• **Exercise brief**: For every record here, output an exact copy.

*** Block opens ***

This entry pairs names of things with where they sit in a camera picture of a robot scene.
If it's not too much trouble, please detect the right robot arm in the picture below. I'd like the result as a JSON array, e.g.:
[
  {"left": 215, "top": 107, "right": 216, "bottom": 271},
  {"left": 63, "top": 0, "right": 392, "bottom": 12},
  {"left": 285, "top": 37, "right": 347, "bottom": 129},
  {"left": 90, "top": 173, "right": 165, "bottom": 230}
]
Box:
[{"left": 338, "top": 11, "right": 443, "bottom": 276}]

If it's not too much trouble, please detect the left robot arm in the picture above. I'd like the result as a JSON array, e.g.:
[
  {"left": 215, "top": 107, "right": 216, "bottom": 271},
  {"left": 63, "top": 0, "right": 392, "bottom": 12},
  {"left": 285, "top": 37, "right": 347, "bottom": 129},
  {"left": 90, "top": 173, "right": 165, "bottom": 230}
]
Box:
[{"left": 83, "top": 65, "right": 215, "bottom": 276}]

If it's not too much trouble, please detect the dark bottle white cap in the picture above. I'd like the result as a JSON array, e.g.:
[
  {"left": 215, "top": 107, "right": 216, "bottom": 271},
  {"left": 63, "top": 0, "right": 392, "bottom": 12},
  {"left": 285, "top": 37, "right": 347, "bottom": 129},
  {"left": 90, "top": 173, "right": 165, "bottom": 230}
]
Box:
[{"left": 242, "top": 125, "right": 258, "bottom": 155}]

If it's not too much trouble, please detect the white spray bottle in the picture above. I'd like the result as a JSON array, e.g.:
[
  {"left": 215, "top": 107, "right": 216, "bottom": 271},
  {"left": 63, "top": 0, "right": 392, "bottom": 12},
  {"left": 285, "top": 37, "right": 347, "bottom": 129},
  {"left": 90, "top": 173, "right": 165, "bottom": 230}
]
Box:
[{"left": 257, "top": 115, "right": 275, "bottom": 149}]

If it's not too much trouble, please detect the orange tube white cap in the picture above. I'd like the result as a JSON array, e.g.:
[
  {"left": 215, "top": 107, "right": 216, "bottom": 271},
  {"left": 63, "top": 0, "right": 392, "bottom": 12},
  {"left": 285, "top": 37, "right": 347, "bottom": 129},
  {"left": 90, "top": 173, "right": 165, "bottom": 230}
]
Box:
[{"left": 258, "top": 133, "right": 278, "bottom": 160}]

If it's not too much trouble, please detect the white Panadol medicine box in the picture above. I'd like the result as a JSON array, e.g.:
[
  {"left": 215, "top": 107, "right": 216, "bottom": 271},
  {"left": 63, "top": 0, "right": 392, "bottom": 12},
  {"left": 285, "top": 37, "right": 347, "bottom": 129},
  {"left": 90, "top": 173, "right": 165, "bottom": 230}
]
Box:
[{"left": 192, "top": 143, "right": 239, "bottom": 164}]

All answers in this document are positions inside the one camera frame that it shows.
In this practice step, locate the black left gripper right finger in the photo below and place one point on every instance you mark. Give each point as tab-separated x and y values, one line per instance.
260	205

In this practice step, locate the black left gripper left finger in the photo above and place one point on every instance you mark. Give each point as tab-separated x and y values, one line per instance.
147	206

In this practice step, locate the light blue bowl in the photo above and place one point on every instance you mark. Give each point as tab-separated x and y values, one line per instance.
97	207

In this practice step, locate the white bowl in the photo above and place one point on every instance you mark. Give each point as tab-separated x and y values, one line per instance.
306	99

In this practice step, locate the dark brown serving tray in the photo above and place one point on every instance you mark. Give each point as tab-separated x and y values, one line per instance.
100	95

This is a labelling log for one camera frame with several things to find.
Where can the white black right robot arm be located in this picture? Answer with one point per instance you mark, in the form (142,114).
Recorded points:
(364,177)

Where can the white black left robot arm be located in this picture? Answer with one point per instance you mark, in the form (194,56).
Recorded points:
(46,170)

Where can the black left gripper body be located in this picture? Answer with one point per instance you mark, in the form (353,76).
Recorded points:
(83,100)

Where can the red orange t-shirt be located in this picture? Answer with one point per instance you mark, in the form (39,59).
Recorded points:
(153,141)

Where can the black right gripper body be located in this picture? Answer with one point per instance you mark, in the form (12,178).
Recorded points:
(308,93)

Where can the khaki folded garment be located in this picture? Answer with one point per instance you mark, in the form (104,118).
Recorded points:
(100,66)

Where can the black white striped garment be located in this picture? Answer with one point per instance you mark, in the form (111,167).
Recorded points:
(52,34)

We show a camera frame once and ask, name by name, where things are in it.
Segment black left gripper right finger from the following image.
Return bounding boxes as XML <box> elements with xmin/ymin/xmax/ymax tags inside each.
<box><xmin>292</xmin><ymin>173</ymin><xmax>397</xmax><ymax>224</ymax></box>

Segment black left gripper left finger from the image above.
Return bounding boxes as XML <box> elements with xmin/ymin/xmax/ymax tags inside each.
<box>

*** Block closes ***

• **Output of the exercise**:
This entry pairs names of things with where they sit in a camera picture of a robot scene.
If it's not too much trouble, please detect the right robot arm in the picture below. I'd like the result as a JSON array, e.g.:
[
  {"left": 215, "top": 107, "right": 216, "bottom": 271},
  {"left": 63, "top": 0, "right": 392, "bottom": 12},
  {"left": 285, "top": 37, "right": 347, "bottom": 129},
  {"left": 90, "top": 173, "right": 165, "bottom": 230}
]
Box:
[{"left": 338, "top": 11, "right": 443, "bottom": 276}]

If it's not too much trouble, please detect the left robot arm in the picture above. I'd like the result as a JSON array, e.g.:
[
  {"left": 215, "top": 107, "right": 216, "bottom": 271},
  {"left": 63, "top": 0, "right": 392, "bottom": 12},
  {"left": 285, "top": 37, "right": 347, "bottom": 129},
  {"left": 90, "top": 173, "right": 165, "bottom": 230}
]
Box:
[{"left": 83, "top": 65, "right": 215, "bottom": 276}]

If it's not too much trouble, please detect the dark bottle white cap in the picture above. I'd like the result as a JSON array, e.g.:
[
  {"left": 215, "top": 107, "right": 216, "bottom": 271},
  {"left": 63, "top": 0, "right": 392, "bottom": 12},
  {"left": 285, "top": 37, "right": 347, "bottom": 129},
  {"left": 90, "top": 173, "right": 165, "bottom": 230}
]
Box:
[{"left": 242, "top": 125, "right": 258, "bottom": 155}]

If it's not too much trouble, please detect the white spray bottle in the picture above. I'd like the result as a JSON array, e.g.:
[
  {"left": 215, "top": 107, "right": 216, "bottom": 271},
  {"left": 63, "top": 0, "right": 392, "bottom": 12},
  {"left": 285, "top": 37, "right": 347, "bottom": 129},
  {"left": 90, "top": 173, "right": 165, "bottom": 230}
]
Box:
[{"left": 257, "top": 115, "right": 275, "bottom": 149}]

If it's not too much trouble, please detect the orange tube white cap in the picture above. I'd like the result as a JSON array, e.g.:
[
  {"left": 215, "top": 107, "right": 216, "bottom": 271},
  {"left": 63, "top": 0, "right": 392, "bottom": 12},
  {"left": 285, "top": 37, "right": 347, "bottom": 129},
  {"left": 90, "top": 173, "right": 165, "bottom": 230}
]
Box:
[{"left": 258, "top": 133, "right": 278, "bottom": 160}]

If it's not too much trouble, please detect the white Panadol medicine box in the picture above. I'd like the result as a JSON array, e.g.:
[
  {"left": 215, "top": 107, "right": 216, "bottom": 271},
  {"left": 63, "top": 0, "right": 392, "bottom": 12},
  {"left": 285, "top": 37, "right": 347, "bottom": 129},
  {"left": 90, "top": 173, "right": 165, "bottom": 230}
]
Box:
[{"left": 192, "top": 143, "right": 239, "bottom": 164}]

All answers in this document are positions inside the one camera frame that it shows.
In this practice step, locate the black left gripper right finger in the photo below and place one point on every instance you mark. Give each point as tab-separated x and y values, one line per instance.
260	205

In this practice step, locate the black left gripper left finger in the photo above and place one point on every instance you mark. Give each point as tab-separated x and y values, one line per instance.
147	206

In this practice step, locate the light blue bowl in the photo above and place one point on every instance you mark. Give each point as tab-separated x and y values, one line per instance.
97	207

In this practice step, locate the white bowl in the photo above and place one point on every instance you mark. Give each point as tab-separated x and y values, one line per instance.
306	99

In this practice step, locate the dark brown serving tray in the photo above and place one point on every instance you mark. Give each point as tab-separated x and y values, one line per instance.
100	95

This is a labelling log for one camera frame with several things to find.
Where can the white black right robot arm be located in this picture? Answer with one point per instance you mark, in the form (142,114).
Recorded points:
(364,177)

Where can the white black left robot arm be located in this picture? Answer with one point per instance you mark, in the form (194,56).
Recorded points:
(46,170)

Where can the black left gripper body be located in this picture? Answer with one point per instance you mark, in the form (353,76).
Recorded points:
(83,100)

Where can the red orange t-shirt be located in this picture? Answer with one point per instance you mark, in the form (39,59).
Recorded points:
(153,141)

Where can the black right gripper body be located in this picture? Answer with one point per instance you mark, in the form (12,178).
Recorded points:
(308,93)

Where can the khaki folded garment be located in this picture? Answer with one point per instance you mark, in the form (104,118).
Recorded points:
(100,66)

Where can the black white striped garment be located in this picture? Answer with one point per instance you mark, in the form (111,167).
Recorded points:
(52,34)

We show a camera frame once and ask, name by name, where things are in it.
Segment black left gripper right finger from the following image.
Return bounding boxes as XML <box> elements with xmin/ymin/xmax/ymax tags inside each.
<box><xmin>292</xmin><ymin>173</ymin><xmax>397</xmax><ymax>224</ymax></box>

Segment black left gripper left finger from the image above.
Return bounding boxes as XML <box> elements with xmin/ymin/xmax/ymax tags inside each.
<box>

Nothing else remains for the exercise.